Décès de Dennis Edney, l’avocat persévérant d’Omar Khadr
Radio-canada Et Cbc
2024-01-05 10:15:34
Cet avocat avait défendu avec succès Omar Khadr devant la Cour suprême. Il s’est éteint.
L’avocat Dennis Edney est décédé le 30 décembre, à l’âge de 77 ans, a annoncé sa famille.
Il a passé les dernières années de sa carrière à défendre Omar Khadr, un jeune Canadien accusé de terrorisme en Afghanistan et emprisonné à Guantanamo pendant plus d’une décennie.
« Sa pratique juridique reflétait sa passion pour la justice et son esprit indomptable », peut-on lire dans l’avis de décès. « Tragiquement, la démence a pris la vie de cet homme exceptionnel. »
Dans les années 2000, Dennis Edney a commencé à défendre pro bono Omar Khadr, alors incarcéré dans la prison militaire américaine de Guantanamo, à Cuba. Omar Khadr avait été arrêté en Afghanistan en 2002, à l’âge de 15 ans, et accusé d’avoir tué un soldat américain.
Le combat de M. Khadr devant les tribunaux s’est étalé sur plus d’une décennie. Dennis Edney a plaidé trois fois pour lui devant la Cour suprême du Canada.
Au fil des ans, il a remporté trois victoires consécutives devant le plus haut tribunal du pays, au terme desquelles la Cour a notamment reconnu que ses droits fondamentaux avaient été bafoués.
Omar Khadr a finalement été libéré sous caution en 2015. Dennis Edney l’a accueilli chez lui, avec sa femme Patricia, pour les premiers mois de sa vie en liberté. En entrevue à 24•60 en 2016, l’avocat affirmait que sa femme et lui étaient « devenus des parents, des amis, des superviseurs » pour Omar Khadr.
Selon Alex Neve, qui a dirigé le pendant anglophone d’Amnistie internationale Canada pendant l’affaire Khadr, « Dennis était un bagarreur, prêt à se battre pour les droits et la justice ». Il salue son courage et sa persévérance.
« Il a décidé de représenter Omar Khadr très tôt, alors qu'il n'y avait pas beaucoup de sympathie envers son cas », se rappelle-t-il.
Alex Neve souligne également que la situation d’Omar Khadr a permis de rappeler au grand public et au système de justice que les droits de la personne étaient applicables en toutes circonstances.

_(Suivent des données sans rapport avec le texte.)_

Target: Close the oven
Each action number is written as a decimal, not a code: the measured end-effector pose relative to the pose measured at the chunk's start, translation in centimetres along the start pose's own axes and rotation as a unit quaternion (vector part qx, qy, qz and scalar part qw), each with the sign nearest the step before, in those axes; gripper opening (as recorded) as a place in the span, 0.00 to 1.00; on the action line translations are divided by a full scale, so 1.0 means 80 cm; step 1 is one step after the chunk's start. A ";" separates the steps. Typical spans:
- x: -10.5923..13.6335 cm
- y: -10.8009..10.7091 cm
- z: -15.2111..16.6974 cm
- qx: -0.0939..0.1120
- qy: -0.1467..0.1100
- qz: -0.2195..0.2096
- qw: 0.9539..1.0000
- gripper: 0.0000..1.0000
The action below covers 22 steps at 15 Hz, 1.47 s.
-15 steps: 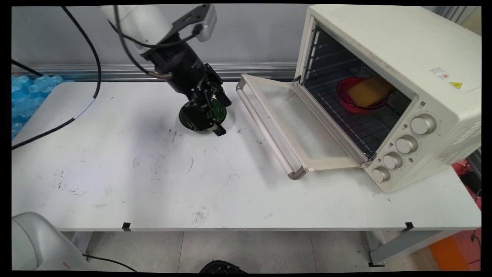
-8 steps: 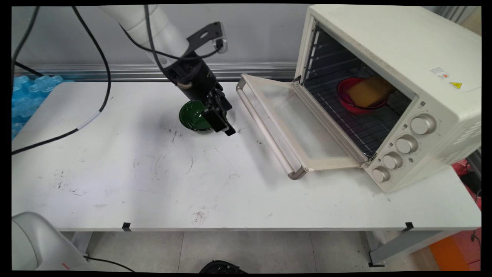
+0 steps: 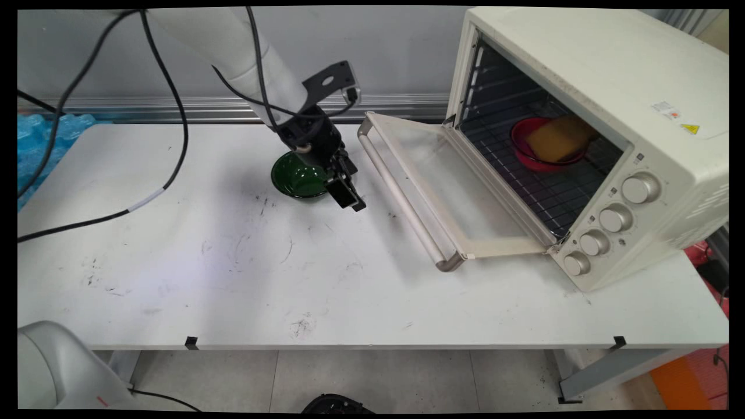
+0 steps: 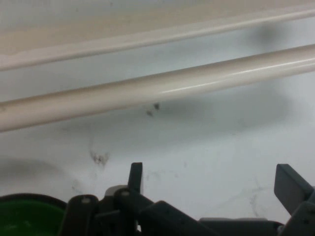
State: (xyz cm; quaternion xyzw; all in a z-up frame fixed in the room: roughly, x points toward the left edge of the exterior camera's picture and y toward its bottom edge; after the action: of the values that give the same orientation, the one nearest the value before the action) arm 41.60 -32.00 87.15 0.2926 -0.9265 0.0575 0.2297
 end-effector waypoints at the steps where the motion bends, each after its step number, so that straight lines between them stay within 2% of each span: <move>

Dennis Edney a travaillé au dossier d'Omar Khadr avec l’avocat Nathan Whitling, depuis devenu juge à la Cour du Banc du Roi de l’Alberta. Par écrit, il affirme que « Dennis était un grand avocat et un ami. Au cours de toutes mes années de carrière juridique, je n'ai jamais rencontré un avocat plus dévoué envers ses clients. »
L’organisation Avocats sans frontières Canada salue également sa ténacité. Le conseiller juridique de l’organisation, Moussa Bienvenu Haba, affirme que « cette saga a laissé un impact indélébile au Canada sur la manière dont nous faisons les choses. Et on le doit à Me Dennis Edney. »
Pour lui, « l’élément clé » à retenir de l’affaire Omar Khadr est qu’il faut « s’assurer que, si des personnes sont jugées, leurs droits sont respectés ».
En entretien à l’émission Second regard en 2016, il avouait, face à l'ampleur des procédures, avoir considéré au fil des ans l’idée d’arrêter de défendre Omar Khadr.
« Bien sûr que j’ai eu envie d’abandonner [...] mais parfois vous faites face à quelque chose de si injuste que vous ne pouvez pas abandonner », confiait-il.
Il réfléchissait également déjà à son impact sur l’état des droits de la personne au Canada. « J’espère que, quand sera venu le temps de partir, j’aurai contribué à rendre la société meilleure », affirmait-il à l’époque.